Activity: Scan the lines below for "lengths" and copy the matches.

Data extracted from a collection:
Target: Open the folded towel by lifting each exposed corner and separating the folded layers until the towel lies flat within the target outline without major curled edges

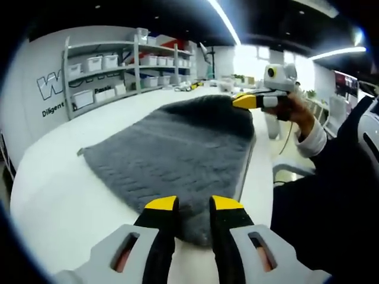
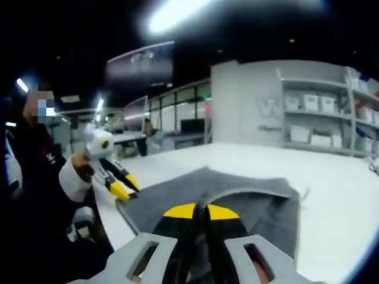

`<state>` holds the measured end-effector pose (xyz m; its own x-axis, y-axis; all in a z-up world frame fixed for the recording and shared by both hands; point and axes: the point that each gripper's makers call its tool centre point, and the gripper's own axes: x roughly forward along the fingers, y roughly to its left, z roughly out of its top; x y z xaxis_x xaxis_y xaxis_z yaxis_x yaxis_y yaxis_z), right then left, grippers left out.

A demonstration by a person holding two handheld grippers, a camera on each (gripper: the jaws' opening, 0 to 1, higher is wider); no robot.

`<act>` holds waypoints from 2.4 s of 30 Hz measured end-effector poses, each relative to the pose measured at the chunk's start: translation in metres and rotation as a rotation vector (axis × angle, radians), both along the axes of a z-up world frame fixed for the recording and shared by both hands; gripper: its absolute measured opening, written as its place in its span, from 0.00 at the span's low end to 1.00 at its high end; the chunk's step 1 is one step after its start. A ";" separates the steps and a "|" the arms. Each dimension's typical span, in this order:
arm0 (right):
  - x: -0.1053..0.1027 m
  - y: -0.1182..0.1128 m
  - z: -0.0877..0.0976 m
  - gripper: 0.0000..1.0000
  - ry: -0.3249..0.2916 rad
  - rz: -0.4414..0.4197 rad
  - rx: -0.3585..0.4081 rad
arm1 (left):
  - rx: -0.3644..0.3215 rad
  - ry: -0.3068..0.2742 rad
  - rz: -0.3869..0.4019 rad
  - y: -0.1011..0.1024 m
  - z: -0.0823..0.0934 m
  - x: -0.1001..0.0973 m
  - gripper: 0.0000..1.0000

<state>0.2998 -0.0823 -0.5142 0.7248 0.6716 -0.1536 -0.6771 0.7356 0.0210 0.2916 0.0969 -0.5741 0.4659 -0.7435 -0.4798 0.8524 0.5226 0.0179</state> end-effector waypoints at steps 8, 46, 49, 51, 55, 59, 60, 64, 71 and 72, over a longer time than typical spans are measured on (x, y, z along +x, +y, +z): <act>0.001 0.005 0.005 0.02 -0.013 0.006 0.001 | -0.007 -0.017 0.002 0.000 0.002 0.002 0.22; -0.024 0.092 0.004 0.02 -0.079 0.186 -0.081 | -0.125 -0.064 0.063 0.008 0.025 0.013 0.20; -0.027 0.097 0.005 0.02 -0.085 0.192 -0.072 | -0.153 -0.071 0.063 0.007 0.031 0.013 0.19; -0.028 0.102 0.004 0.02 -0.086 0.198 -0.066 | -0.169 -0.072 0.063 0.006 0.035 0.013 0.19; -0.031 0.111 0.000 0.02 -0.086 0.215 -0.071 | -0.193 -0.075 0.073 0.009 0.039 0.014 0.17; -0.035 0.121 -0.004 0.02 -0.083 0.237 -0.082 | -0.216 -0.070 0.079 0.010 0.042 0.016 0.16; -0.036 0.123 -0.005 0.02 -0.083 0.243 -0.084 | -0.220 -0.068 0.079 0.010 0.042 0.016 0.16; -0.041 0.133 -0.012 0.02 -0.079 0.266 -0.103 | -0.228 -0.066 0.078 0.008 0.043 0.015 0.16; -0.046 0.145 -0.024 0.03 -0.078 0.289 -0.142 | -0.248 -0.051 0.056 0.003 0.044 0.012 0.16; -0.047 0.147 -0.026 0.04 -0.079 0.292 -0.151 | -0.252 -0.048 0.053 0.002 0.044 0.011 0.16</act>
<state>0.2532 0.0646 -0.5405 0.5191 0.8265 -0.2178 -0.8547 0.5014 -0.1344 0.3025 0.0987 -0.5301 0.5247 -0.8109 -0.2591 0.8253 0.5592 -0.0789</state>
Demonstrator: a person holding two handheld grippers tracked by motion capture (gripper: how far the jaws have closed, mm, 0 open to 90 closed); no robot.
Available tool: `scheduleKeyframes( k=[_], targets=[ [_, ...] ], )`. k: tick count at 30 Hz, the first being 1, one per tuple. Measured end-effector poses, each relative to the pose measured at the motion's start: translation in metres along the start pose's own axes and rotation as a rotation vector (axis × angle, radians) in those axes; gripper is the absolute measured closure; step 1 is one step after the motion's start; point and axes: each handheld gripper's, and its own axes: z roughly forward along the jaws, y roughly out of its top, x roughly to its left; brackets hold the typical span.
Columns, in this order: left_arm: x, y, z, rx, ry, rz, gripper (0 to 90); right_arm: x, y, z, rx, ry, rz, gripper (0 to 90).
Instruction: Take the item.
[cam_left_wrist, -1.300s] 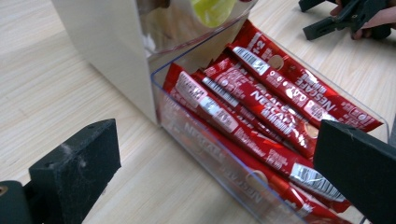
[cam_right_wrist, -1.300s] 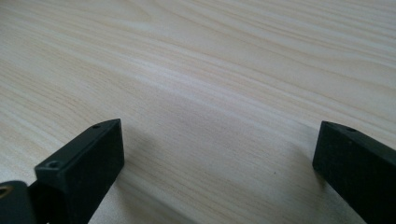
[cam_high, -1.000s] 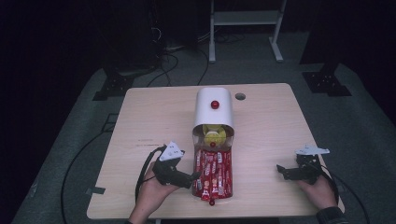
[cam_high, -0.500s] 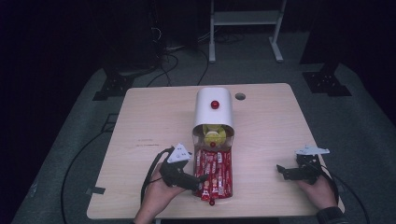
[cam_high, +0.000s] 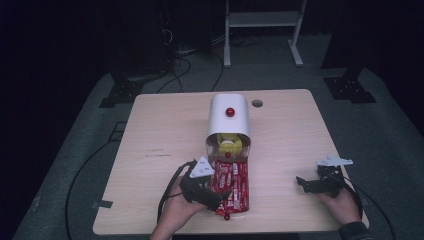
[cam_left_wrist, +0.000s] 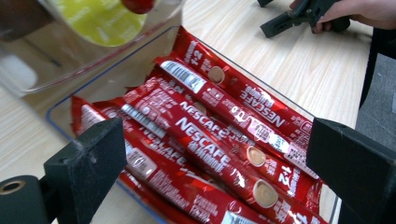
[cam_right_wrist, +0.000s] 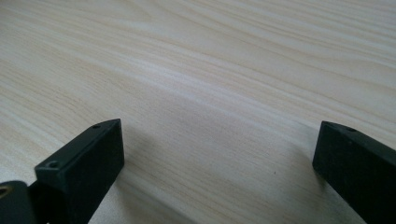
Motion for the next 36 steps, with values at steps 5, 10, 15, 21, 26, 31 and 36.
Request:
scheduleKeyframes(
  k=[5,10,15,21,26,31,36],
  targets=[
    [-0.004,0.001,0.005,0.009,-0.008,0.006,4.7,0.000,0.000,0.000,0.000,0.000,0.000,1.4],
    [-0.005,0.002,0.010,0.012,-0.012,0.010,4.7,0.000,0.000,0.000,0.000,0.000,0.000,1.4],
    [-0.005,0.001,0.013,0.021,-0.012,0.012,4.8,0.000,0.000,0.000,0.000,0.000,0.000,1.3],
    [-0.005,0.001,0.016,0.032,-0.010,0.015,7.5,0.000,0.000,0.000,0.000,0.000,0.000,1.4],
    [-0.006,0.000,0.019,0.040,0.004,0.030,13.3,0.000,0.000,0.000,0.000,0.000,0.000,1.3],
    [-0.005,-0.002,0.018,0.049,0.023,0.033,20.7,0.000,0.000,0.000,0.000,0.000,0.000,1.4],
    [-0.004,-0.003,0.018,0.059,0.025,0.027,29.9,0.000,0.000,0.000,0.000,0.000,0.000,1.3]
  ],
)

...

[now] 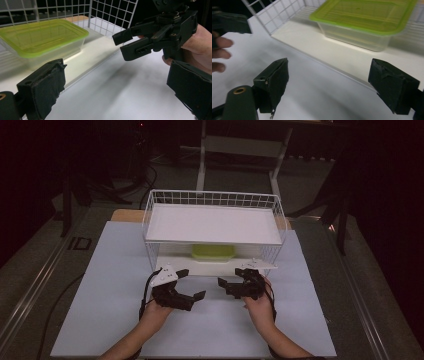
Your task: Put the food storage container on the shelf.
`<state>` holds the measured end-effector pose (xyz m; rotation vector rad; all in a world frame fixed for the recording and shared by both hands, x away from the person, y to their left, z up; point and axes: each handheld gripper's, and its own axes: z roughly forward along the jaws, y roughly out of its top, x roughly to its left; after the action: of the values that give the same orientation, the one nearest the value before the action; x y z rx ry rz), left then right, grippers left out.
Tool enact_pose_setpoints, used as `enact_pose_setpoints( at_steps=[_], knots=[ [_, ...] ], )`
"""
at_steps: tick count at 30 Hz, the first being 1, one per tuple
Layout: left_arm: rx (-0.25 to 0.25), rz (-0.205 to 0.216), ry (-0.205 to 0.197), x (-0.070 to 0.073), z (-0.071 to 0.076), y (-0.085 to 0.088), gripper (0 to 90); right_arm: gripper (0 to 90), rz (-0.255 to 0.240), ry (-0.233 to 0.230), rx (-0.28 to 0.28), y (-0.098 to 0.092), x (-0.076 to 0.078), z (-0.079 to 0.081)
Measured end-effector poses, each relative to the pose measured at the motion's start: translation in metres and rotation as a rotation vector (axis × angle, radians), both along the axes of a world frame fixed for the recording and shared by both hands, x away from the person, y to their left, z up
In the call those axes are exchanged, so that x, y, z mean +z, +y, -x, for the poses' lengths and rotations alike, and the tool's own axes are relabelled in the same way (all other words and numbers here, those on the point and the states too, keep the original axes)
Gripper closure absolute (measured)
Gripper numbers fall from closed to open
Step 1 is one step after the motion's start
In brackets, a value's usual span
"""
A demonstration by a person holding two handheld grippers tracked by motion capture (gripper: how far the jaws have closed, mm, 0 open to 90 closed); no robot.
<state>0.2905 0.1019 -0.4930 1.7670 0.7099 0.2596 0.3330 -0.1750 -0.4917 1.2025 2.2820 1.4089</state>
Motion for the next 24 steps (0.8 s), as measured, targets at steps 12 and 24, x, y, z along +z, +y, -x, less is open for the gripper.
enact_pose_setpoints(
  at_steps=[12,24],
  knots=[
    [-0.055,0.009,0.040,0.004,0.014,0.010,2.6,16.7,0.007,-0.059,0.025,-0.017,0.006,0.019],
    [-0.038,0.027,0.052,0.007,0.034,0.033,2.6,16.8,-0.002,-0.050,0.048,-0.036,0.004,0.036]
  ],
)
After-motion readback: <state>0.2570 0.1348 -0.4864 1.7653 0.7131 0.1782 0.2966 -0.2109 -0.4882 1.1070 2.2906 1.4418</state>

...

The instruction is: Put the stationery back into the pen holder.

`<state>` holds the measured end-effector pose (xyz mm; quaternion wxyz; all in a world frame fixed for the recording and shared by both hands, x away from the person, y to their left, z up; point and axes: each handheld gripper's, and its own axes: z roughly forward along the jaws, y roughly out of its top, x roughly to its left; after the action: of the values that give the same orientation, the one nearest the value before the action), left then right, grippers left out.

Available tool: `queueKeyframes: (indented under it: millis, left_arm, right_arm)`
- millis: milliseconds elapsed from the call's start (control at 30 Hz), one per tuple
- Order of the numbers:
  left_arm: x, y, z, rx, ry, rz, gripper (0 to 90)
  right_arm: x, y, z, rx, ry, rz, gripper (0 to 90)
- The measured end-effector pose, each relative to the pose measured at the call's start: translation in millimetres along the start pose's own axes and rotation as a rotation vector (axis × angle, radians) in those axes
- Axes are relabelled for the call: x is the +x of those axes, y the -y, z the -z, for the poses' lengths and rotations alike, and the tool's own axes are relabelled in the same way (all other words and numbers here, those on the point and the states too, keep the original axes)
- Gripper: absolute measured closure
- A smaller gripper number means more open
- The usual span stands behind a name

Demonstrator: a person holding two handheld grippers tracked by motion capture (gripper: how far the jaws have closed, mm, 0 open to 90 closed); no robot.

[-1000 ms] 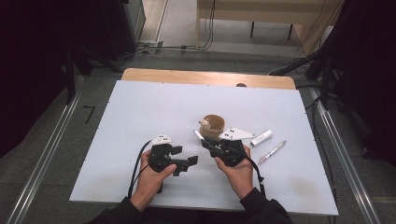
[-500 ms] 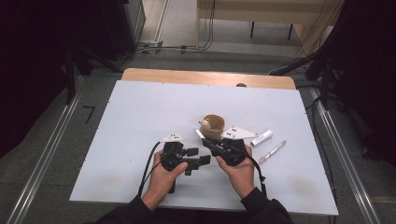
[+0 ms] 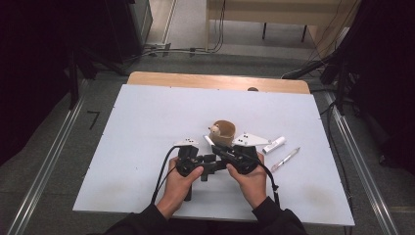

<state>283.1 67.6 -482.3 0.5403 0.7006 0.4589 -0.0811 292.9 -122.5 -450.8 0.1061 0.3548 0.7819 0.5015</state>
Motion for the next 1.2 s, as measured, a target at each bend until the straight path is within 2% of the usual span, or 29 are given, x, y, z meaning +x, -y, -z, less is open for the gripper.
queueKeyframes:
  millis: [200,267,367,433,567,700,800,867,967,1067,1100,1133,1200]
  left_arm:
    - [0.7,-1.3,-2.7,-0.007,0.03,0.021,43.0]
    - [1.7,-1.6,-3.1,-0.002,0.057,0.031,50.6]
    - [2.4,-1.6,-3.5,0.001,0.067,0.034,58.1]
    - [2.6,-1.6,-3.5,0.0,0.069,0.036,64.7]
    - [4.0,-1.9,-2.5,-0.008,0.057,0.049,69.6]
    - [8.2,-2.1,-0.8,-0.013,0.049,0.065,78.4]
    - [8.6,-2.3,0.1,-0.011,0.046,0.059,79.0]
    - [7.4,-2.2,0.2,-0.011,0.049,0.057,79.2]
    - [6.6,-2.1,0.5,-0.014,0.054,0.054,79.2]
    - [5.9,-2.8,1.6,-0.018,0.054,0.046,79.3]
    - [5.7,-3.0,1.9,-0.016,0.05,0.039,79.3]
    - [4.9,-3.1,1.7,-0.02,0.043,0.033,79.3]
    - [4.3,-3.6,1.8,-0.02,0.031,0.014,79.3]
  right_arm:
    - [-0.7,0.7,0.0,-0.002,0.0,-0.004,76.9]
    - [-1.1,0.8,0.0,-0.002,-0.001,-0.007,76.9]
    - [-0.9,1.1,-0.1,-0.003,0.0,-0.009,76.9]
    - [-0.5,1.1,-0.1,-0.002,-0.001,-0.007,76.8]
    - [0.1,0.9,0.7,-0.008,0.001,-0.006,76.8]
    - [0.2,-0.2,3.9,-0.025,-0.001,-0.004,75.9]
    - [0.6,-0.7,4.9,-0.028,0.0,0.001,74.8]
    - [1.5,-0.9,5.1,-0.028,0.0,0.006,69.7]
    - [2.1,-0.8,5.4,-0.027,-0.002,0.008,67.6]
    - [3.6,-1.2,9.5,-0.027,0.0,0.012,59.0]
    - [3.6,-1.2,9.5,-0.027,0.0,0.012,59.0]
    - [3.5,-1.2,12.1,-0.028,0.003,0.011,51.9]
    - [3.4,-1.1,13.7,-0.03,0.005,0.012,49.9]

Written solution:
In the call those axes are exchanged, so that x, y, z mean +z, +y, -x, for the poses' lengths and rotations alike, and the tool's own axes are relabelled in the same way (all other words and numbers here, those on the point and the states too, keep the original axes)
- Axes are relabelled for the call: x is the +x of those axes, y the -y, z the -z, for the poses' lengths and rotations alike, and the tool's own axes are relabelled in the same way (all other words and numbers here, those on the point and the states too, keep the original axes)

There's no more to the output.